Condi has said the UN (summercat - 5/1/2006 10:46:47 AM)
will act on the resolution recommended by Wes Clark.  (Not giving Clark credit, of course.) The oil people on MTP said the US needs to tone down the saber rattling re Iran--as Clark also recommended.
It is interesting that Ahmadinejad was elected because as Mayor of Tehran, he had some excellent social programs and was considered very approachable.  Nary a hint of "Death to Israel."  Similarly, Hamas were elected in Palestine largely because of their social programs.  All politics is local, right?  Or even better, models of how "power corrupts."  Like the US Republicans who get elected because they talk about cutting government spending.  Except I think the Iranians and Palestinians had more concrete reasons to elect their leaders.
BTW, this is a great post, Teddy.  And I still hold to my view that it would be interesting if the US were to cede Iraq to the Chinese, Iran to the Russians, and get out of Dodge, as far as those countries are concerned.

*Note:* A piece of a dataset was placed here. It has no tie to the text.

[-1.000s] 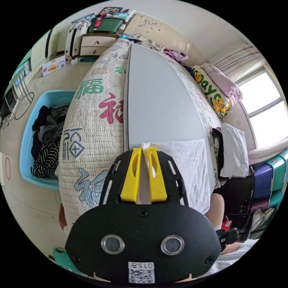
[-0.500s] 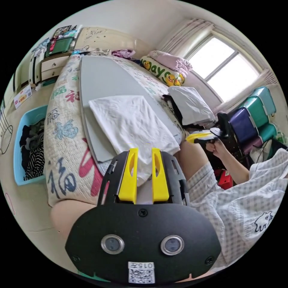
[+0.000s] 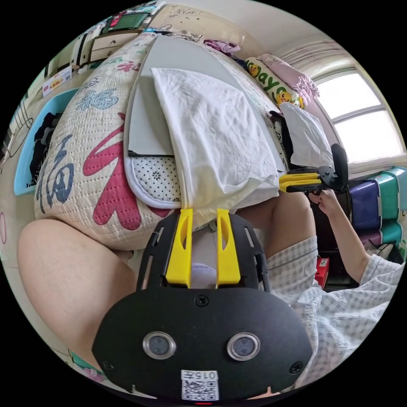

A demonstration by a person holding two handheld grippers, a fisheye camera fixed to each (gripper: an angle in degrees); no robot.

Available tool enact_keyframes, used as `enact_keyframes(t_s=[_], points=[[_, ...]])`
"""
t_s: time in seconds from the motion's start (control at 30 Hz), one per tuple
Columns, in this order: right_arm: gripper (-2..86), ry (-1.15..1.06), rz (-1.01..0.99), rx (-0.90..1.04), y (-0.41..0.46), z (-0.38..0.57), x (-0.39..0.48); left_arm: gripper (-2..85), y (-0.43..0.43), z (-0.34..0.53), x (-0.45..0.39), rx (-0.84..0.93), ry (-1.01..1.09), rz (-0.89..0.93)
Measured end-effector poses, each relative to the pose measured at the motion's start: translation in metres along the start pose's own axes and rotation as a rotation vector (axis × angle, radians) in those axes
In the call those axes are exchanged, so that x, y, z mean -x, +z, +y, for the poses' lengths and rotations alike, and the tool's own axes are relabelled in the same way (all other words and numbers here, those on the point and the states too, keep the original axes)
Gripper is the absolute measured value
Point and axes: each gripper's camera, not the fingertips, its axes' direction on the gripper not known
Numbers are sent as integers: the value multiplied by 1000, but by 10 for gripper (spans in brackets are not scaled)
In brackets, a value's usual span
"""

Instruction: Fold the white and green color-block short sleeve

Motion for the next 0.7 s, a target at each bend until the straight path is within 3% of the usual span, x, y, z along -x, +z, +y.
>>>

Sudetenland/Iraq to China? (Teddy - 5/1/2006 8:19:53 PM)
Quite a thought, Iraq to China and Iran to Russia? Or, vice verse. China has, in Sinkiang, a large Turco and Muslin population--- along the old silk road. They have signed very lucrative oil deals with Iran; they gave nuclear technology to Pakistan, which then helped Iran in due course. Very cozy. And the Soviet Russians had plenty of techies in Iraq; but we backed Iraq against Iran during their border war, and we were the ones who gave Saddam sohisticated weaponry and the basic ingredients for anthrax production (which may be why the neocons were so darned sure Saddam had WMD, because he got them originally from us under Reagan).

Before we were in Iraq the Soviets were; before them, the Germans, and originally the British, after the Ottoman Turks were kicked out. The Germans also have always had close ties (including engineering and oil technology) with Iran. But, also under Reagan, Bush Sr. had, it now appears, negotiated the hostages' release to be timed with Reagan's inauguration; Reagan, through Oliver North, then instituted the Iran Contra deals, for which we have never had an adequate explanation or accounting. "What a tangled web we weave when first we practice to deceive." 

Coincidentally, I have heard that the Turks have just refused a recent US request to use their territory from which to mount an offensive against Iran. Much as they did over  bombing Iraq. Imagine that.

And, mirabile dictu, Negroponte, Intelligence Director, and the supposedly dutiful servent of the neo-cons, has insisted that the Iranians are NOT almost ready to build a bomb, they are still as many as ten years off that success. Cheney doesn't believe it. Imagine that.

No wonder we can't get any traction in this mess.